Aim of the exercise
Images should be left out, and everything else in the listing reproduced exactly.

The data

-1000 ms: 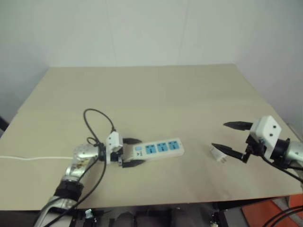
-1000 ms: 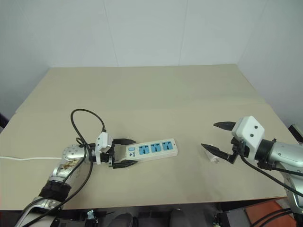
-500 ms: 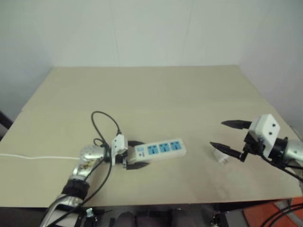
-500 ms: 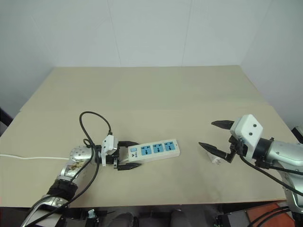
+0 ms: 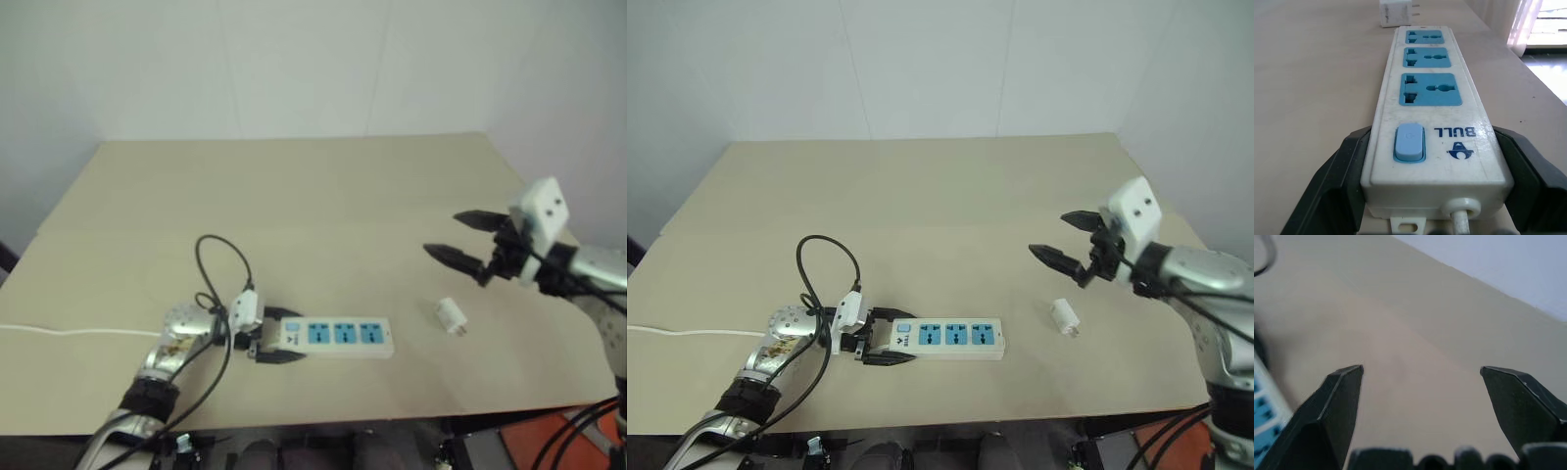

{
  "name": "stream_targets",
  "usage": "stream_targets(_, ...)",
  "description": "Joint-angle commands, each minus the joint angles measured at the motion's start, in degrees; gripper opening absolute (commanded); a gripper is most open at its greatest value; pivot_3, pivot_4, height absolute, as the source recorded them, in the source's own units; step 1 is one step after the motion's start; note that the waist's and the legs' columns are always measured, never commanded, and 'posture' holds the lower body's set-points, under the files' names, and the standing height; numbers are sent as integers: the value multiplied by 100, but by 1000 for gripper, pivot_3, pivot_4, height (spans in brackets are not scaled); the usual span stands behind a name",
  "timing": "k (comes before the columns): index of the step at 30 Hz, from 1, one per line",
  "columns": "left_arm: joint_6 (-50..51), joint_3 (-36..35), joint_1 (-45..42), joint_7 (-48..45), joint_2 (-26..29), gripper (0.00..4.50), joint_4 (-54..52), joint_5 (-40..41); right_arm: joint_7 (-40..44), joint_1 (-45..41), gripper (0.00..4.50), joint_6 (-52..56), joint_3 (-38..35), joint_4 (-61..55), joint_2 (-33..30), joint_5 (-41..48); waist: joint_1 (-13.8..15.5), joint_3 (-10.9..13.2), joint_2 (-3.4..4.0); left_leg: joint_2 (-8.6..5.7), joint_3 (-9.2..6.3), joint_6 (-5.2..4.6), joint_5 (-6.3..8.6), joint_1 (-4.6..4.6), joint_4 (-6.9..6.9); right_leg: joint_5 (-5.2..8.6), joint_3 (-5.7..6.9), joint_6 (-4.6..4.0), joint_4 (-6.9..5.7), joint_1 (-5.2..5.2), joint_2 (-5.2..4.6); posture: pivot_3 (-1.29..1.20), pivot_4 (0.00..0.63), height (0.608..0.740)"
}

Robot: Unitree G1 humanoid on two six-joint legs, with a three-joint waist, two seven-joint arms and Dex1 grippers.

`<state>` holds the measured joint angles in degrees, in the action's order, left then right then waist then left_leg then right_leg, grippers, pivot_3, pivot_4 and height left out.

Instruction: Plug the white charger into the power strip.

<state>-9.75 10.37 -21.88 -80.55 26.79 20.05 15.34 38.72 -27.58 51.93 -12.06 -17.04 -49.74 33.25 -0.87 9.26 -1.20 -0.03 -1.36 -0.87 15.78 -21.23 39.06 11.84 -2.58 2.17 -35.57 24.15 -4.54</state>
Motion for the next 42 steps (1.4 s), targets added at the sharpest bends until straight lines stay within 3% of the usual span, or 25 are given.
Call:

Task response
-1000 ms: 
-1000 ms: 
-500 ms: 
-500 ms: 
+0 ms: 

{
  "name": "stream_targets",
  "usage": "stream_targets(_, ...)",
  "description": "Joint-angle commands, each minus the joint angles measured at the motion's start, in degrees; gripper opening absolute (commanded); a gripper is most open at its greatest value; pivot_3, pivot_4, height absolute, as the source recorded them, in the source's own units; step 1 is one step after the motion's start; note that the waist's and the legs' columns are always measured, never commanded, and 'posture' holds the lower body's set-points, under the files' names, and the standing height; numbers are sent as integers: the value multiplied by 100, but by 1000 for gripper, pivot_3, pivot_4, height (spans in brackets are not scaled); the usual span stands behind a name",
  "timing": "k (comes before the columns): index of the step at 30 Hz, from 1, one per line",
  "columns": "left_arm: joint_6 (-50..51), joint_3 (-36..35), joint_1 (-45..42), joint_7 (-48..45), joint_2 (-26..29), gripper (0.00..4.50), joint_4 (-54..52), joint_5 (-40..41); right_arm: joint_7 (-40..44), joint_1 (-45..41), gripper (0.00..4.50), joint_6 (-52..56), joint_3 (-38..35), joint_4 (-61..55), joint_2 (-33..30), joint_5 (-41..48); waist: joint_1 (-13.8..15.5), joint_3 (-10.9..13.2), joint_2 (-3.4..4.0); left_leg: joint_2 (-8.6..5.7), joint_3 (-9.2..6.3), joint_6 (-5.2..4.6), joint_5 (-6.3..8.6), joint_1 (-4.6..4.6), joint_4 (-6.9..6.9); right_leg: joint_5 (-5.2..8.6), joint_3 (-5.7..6.9), joint_6 (-4.6..4.0), joint_4 (-6.9..5.7), joint_1 (-5.2..5.2), joint_2 (-5.2..4.6); posture: pivot_3 (-1.29..1.20), pivot_4 (0.00..0.63), height (0.608..0.740)"
}

Robot: Unitree G1 humanoid on two six-joint legs, with a three-joint waist, two seven-joint arms and Dex1 grippers.

`<state>` holds the measured joint angles in degrees, in the action's order, left then right then waist then left_leg then right_leg, grippers, pivot_3, pivot_4 and height left out.

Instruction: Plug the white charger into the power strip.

<state>-9.75 10.37 -21.88 -80.55 26.79 20.05 15.34 38.72 -27.58 51.93 -12.06 -17.04 -49.74 33.25 -0.87 9.26 -1.20 -0.03 -1.36 -0.87 15.78 -21.23 39.06 11.84 -2.58 2.17 -35.57 24.15 -4.54</state>
Motion for the next 42 steps (1.4 s), targets added at the sharpest bends until straight lines stay within 3% of the usual span, or 25 are given.
Call:

The output is now complete.